- [WHAT YOU HAVE TO DO]: Once you find the line containing "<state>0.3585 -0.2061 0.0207" in the data below, copy it and each following line exactly, up to and including the line containing "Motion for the", and nothing else.
:: MATERIAL TO PROCESS ::
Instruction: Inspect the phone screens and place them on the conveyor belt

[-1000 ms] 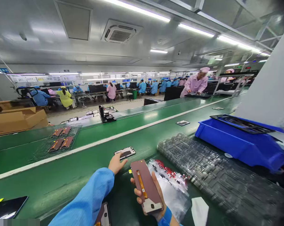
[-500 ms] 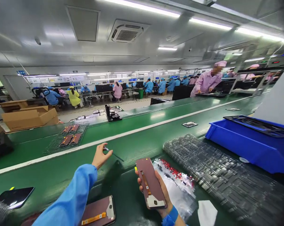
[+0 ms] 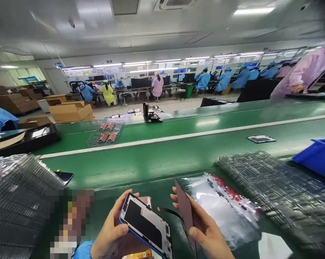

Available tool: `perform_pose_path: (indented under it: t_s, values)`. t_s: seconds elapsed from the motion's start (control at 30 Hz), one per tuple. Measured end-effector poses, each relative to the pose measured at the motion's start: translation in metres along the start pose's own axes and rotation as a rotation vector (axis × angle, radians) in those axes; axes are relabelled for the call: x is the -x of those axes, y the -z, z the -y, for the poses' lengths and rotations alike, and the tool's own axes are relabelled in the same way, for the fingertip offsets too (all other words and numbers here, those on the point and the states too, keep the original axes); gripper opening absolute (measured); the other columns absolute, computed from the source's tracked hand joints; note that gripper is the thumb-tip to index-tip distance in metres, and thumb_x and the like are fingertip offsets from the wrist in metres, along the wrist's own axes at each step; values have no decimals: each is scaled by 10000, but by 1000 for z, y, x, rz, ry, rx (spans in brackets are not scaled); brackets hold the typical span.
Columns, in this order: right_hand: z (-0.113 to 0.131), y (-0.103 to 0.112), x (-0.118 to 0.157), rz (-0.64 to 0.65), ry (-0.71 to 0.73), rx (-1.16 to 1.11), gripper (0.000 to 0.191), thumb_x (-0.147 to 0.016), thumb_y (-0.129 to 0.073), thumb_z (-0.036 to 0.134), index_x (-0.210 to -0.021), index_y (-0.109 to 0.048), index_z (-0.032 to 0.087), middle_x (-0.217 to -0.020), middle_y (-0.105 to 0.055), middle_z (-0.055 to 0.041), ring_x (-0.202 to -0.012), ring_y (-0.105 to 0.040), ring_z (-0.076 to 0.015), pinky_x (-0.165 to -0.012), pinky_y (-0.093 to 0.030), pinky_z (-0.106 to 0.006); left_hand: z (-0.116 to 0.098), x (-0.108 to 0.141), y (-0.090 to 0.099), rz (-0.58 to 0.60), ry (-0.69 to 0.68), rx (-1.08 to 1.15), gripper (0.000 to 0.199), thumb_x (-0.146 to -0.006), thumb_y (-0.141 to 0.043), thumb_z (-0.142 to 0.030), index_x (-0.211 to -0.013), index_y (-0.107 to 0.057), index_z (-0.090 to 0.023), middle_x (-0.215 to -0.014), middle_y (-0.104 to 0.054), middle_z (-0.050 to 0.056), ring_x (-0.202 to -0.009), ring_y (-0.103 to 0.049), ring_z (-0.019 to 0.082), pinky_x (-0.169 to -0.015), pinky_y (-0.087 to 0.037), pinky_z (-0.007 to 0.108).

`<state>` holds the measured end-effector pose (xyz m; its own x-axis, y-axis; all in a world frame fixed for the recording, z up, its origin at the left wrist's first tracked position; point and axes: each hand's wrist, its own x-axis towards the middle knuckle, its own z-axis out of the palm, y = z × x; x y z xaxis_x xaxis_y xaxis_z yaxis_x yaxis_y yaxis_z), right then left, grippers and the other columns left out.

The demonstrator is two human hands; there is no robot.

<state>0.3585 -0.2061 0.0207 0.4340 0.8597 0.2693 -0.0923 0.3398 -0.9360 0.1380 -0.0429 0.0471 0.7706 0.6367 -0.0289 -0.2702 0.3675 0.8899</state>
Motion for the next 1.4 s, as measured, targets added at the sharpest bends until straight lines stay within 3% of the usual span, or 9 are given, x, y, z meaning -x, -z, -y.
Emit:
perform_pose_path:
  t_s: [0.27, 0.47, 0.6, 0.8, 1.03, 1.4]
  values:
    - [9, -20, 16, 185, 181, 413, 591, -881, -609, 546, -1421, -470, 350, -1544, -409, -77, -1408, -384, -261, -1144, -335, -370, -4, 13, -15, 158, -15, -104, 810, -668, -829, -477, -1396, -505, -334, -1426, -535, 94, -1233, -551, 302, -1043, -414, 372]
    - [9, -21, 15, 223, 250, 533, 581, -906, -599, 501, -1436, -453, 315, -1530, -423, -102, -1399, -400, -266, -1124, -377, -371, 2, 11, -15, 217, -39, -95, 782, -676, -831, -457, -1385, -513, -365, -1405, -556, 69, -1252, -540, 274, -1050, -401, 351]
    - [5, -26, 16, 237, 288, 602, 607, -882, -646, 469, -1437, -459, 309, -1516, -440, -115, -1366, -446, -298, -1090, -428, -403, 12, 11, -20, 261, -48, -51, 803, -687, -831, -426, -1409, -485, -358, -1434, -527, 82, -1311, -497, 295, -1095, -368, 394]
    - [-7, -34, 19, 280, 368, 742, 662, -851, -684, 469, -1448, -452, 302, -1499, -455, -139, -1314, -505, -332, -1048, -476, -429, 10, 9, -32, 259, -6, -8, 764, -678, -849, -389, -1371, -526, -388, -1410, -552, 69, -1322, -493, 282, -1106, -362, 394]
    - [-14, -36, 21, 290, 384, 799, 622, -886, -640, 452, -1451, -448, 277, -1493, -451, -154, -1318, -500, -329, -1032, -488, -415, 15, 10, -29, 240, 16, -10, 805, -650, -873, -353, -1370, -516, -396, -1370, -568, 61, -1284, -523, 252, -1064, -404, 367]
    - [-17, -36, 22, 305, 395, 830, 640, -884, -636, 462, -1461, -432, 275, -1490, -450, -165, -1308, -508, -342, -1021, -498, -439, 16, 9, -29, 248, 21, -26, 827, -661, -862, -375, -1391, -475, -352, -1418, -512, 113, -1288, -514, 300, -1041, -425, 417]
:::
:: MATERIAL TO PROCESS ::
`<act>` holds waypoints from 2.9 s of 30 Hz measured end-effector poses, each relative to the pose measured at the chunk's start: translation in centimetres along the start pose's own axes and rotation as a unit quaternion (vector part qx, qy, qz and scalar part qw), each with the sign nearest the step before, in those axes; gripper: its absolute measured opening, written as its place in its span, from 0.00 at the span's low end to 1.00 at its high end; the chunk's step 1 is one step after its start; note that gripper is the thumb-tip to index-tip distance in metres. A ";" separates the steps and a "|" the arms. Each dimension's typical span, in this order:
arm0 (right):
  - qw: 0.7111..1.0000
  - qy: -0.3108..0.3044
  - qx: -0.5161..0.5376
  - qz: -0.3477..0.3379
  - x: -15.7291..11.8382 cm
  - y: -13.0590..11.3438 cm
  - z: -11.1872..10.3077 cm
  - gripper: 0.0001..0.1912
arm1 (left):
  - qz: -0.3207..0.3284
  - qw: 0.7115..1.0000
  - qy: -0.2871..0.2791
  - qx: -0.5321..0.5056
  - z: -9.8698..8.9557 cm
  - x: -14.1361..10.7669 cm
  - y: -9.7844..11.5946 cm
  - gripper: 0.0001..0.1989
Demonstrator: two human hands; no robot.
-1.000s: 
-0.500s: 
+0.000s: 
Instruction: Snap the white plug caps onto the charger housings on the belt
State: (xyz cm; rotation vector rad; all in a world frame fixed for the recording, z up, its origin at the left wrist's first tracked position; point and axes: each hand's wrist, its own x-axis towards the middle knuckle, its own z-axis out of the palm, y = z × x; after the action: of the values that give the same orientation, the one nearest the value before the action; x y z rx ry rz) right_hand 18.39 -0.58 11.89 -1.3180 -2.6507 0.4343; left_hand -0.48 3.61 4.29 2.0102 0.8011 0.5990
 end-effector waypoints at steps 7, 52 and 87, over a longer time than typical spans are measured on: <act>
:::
- [WORKED SOLUTION]:
<state>0.3585 -0.2061 0.0207 0.4340 0.8597 0.2693 -0.0923 0.3398 -0.9360 0.1380 -0.0429 0.0471 0.7706 0.6367 -0.0289 -0.2702 0.3675 0.8899</state>
Motion for the next 1.4 s, as measured, targets added at the sharpest bends until straight lines stay within 3% of the usual span, or 9 are given, x, y, z meaning -x, -z, -y.

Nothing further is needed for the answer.